All-Trans Retinoic-Acid (ATRA) Effects on Dental Pulp-Derived Stem Cells (DPSC)

Objectives: Dental Pulp-Derived Stem Cells (DPSC) are multipotent mesenchymal stem cells, which maintain significant capacity for self-renewal. Recent studies have focused on the potential to differentiate DPSC into functional cell types, including neuronal precursors – which may help in the development of treatments for neurological diseases including Parkinson’s and Alzheimer’s disease. Recent work from this group demonstrated all-trans retinoic acid (ATRA) administration was sufficient to alter DPSC growth and induce changes to cellular morphology that suggested potential neuronal differentiation. The main objective of this study was to expand the number of DPSC isolates tested and to determine the molecular changes associated with these observations.

Methods: Using previously isolated and characterized DPSC isolates, ATRA was administrated within a previously established physiologically relevant range of 1-20 uL/mL on four DPSC isolates (dpsc-11750, -11418, -5653, -3921). RNA was isolated for mRNA screening using RT-PCR.

Results: ATRA induced significant and similar reductions in cellular growth in all four DPSC isolates (range -30.4% to -45.8%), suggesting changes to doubling time indicative of partial cellular differentiation. Analysis of mRNA using RT-PCR suggested strong reductions in biomarkers associated with DPSC, including CD24, Oct4 and p27 – another indication these DPSC may be experiencing partial differentiation and loss of “stem-ness”.

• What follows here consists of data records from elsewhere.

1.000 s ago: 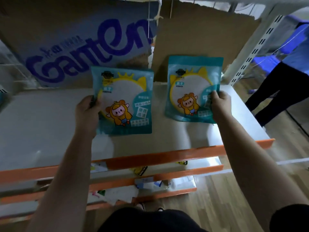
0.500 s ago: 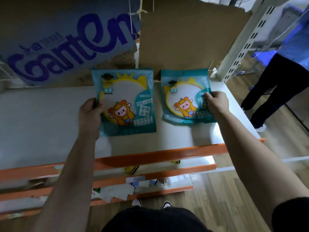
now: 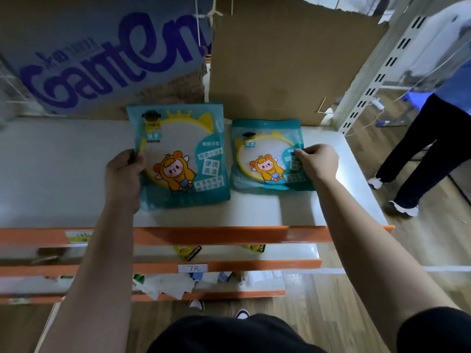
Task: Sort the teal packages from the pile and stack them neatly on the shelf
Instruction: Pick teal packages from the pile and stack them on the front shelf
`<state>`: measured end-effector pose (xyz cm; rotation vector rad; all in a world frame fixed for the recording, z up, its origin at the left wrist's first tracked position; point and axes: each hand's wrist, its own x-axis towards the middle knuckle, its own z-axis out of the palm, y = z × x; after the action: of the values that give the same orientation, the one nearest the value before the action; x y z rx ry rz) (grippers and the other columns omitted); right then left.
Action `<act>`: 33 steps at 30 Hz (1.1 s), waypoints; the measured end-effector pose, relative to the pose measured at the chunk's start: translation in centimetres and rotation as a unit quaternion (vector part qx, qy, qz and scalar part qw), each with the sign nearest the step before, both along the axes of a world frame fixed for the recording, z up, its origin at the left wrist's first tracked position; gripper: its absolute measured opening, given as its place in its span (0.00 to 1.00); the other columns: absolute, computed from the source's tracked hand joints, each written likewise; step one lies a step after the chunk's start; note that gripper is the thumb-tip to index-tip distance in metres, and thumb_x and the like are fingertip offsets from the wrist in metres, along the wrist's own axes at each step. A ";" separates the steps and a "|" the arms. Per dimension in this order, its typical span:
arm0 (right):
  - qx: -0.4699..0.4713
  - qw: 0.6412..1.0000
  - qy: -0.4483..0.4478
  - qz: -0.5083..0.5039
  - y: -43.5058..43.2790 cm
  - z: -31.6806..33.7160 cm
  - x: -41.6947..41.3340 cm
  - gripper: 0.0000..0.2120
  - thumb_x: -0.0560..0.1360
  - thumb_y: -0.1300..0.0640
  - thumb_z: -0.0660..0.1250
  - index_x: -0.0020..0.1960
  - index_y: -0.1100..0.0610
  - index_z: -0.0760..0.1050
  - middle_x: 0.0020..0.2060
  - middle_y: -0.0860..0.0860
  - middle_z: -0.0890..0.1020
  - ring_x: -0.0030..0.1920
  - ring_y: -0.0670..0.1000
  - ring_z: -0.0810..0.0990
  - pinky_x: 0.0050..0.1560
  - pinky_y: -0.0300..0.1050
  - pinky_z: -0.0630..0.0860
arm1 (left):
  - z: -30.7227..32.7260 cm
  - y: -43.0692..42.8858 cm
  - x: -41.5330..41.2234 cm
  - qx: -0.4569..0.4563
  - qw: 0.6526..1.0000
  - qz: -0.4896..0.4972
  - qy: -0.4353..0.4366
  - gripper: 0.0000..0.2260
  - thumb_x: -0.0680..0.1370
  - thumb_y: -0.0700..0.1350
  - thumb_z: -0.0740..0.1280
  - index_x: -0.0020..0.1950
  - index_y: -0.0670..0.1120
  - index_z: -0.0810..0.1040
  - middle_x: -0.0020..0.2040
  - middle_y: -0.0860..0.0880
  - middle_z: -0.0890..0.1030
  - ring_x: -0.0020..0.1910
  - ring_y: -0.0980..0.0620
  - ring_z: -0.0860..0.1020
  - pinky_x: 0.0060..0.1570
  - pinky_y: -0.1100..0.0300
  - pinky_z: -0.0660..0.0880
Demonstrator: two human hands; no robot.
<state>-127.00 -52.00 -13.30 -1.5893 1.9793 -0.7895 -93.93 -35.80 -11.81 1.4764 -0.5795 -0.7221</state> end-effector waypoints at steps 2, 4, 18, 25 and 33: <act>-0.009 1.000 0.025 0.000 0.1 0.0 0.1 0.10 0.73 0.51 0.71 0.46 0.57 0.83 0.43 0.54 0.85 0.37 0.52 0.77 0.36 0.39 0.68 | 0.1 0.1 0.2 0.003 1.000 0.001 0.008 0.09 0.80 0.38 0.62 0.45 0.48 0.80 0.36 0.51 0.81 0.34 0.55 0.80 0.39 0.56 0.80; -0.015 0.998 0.065 0.012 0.3 0.0 0.4 0.09 0.73 0.50 0.70 0.44 0.57 0.81 0.42 0.55 0.84 0.39 0.55 0.77 0.36 0.42 0.69 | 0.2 0.2 0.4 0.002 1.000 -0.003 0.018 0.10 0.79 0.37 0.63 0.45 0.48 0.81 0.35 0.53 0.83 0.34 0.55 0.81 0.36 0.57 0.81; -0.124 0.978 0.140 0.098 7.2 -1.5 -3.0 0.13 0.80 0.56 0.62 0.49 0.61 0.83 0.46 0.58 0.82 0.47 0.55 0.75 0.42 0.44 0.68 | 0.6 -5.3 3.6 0.087 0.995 -0.039 0.026 0.07 0.75 0.38 0.69 0.40 0.48 0.82 0.38 0.48 0.83 0.41 0.47 0.81 0.42 0.52 0.79; -0.129 0.975 0.160 0.085 8.2 -1.6 -2.9 0.15 0.81 0.54 0.61 0.51 0.61 0.83 0.48 0.56 0.82 0.50 0.55 0.76 0.44 0.46 0.72 | -1.1 -7.1 3.9 0.158 0.981 -0.061 -0.096 0.06 0.73 0.45 0.74 0.38 0.47 0.81 0.37 0.46 0.80 0.43 0.45 0.79 0.48 0.47 0.78; -0.135 0.973 0.166 0.082 8.3 -1.9 -2.9 0.15 0.81 0.54 0.61 0.49 0.61 0.83 0.47 0.55 0.82 0.50 0.55 0.76 0.44 0.47 0.74 | -1.0 -7.6 4.5 0.207 0.930 -0.048 -0.300 0.15 0.74 0.52 0.73 0.52 0.41 0.84 0.43 0.44 0.82 0.37 0.52 0.75 0.31 0.61 0.66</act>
<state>-129.88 -43.67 -15.23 -2.1344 1.9897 -0.7942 -89.40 -43.42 -12.84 2.0996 -1.0115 -0.4708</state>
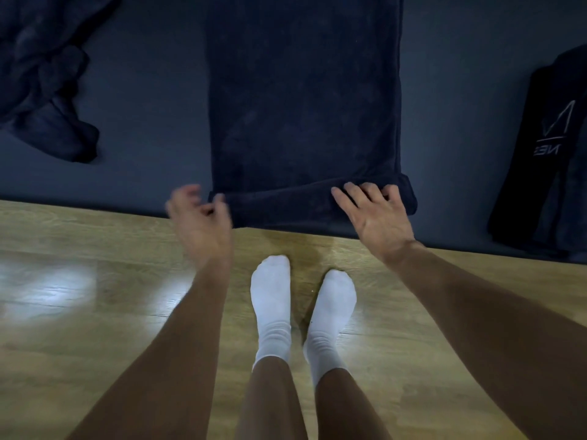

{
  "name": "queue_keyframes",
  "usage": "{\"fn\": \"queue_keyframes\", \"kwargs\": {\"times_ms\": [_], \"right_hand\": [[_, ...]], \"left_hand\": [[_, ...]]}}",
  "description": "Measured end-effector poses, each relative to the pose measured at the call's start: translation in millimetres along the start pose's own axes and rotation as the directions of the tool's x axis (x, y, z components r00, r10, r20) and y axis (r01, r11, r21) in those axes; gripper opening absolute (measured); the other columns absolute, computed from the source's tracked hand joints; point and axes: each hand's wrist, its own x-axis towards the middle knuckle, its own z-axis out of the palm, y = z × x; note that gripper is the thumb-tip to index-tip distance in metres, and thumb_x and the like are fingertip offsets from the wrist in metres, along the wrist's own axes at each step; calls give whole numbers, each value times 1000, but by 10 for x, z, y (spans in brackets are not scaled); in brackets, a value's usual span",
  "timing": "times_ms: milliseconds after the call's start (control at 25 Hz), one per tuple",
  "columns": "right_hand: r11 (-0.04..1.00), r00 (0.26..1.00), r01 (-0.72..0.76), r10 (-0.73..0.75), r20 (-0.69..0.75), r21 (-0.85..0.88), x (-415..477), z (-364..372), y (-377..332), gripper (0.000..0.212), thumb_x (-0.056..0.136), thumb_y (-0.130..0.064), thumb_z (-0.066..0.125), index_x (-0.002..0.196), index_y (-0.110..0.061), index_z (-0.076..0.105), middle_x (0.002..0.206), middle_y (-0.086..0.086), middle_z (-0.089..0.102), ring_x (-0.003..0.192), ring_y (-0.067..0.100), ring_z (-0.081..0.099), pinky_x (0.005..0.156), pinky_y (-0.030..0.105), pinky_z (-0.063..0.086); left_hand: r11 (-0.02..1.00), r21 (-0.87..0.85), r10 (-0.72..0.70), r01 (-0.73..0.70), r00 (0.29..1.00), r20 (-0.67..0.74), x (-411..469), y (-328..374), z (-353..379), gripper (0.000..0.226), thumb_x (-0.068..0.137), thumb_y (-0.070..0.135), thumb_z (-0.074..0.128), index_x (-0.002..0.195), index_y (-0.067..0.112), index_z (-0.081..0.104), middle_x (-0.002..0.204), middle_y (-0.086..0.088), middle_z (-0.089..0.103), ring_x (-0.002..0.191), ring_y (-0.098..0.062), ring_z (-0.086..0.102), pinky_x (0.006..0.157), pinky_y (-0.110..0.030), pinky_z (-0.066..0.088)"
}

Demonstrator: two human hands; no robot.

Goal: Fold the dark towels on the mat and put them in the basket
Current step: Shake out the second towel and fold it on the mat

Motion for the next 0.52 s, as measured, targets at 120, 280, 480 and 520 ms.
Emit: {"fn": "queue_keyframes", "kwargs": {"times_ms": [120,280,480,520], "right_hand": [[1000,1000,-13,12,20,27,24,-54,-15,54,89,0,50,140,-18,42,126,5,56,108,29,50,99,44,29],[985,990,-83,64,127,151,39,-46,-11,47,92,-8,50,135,-26,45,126,-3,56,112,24,47,101,39,29],[931,949,-165,60,310,326,232,-179,293,24,99,-27,52,117,-41,47,102,-12,61,108,19,53,96,34,24],[908,936,-197,61,348,370,289,-219,355,20,98,-28,53,110,-43,45,100,-12,65,107,20,54,93,33,22]], "left_hand": [[636,319,492,-702,688,533,-324,-104,39,49,86,20,71,132,13,55,135,-8,52,126,-22,51,109,-34,41],[172,547,363,-819,569,738,-220,-290,107,81,90,9,60,156,20,14,161,-7,22,150,-26,18,123,-43,9],[192,465,400,-864,501,767,71,29,222,61,77,-1,75,131,15,52,112,-5,62,101,-25,58,91,-36,44],[287,468,304,-836,543,783,142,140,228,53,86,2,67,134,17,49,116,-5,59,105,-25,55,93,-35,41]]}}
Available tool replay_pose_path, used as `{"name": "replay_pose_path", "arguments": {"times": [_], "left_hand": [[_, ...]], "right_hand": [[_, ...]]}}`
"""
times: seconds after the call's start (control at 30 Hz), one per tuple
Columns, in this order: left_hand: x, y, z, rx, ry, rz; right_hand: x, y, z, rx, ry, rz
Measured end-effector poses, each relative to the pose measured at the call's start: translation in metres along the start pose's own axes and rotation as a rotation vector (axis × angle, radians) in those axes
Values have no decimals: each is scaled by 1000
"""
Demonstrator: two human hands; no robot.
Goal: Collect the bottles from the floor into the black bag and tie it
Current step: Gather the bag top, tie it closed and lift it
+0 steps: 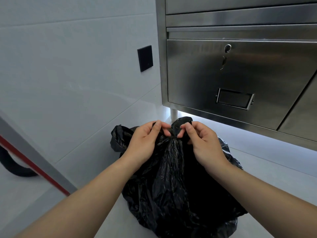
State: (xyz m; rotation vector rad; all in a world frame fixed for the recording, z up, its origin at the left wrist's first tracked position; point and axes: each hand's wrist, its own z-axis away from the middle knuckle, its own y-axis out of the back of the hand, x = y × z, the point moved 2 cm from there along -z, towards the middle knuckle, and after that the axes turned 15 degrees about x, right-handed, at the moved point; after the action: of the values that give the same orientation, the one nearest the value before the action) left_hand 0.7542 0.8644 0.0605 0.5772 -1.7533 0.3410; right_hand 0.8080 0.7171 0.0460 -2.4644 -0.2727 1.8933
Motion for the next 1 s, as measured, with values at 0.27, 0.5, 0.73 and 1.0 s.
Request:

Conclusions: This study may be among the first to demonstrate that ATRA may have the potential to induce phenotypic changes to DPSC in vitro that suggest phenotypic, behavioral and biochemical alterations associated with cellular differentiation. Evaluation of biomarkers associated with neuronal differentiation are now currently underway. These studies may significantly enhance our understanding of potential methods and pathways associated with DPSC differentiation and the potential for DPSC-specific future treatments and therapies.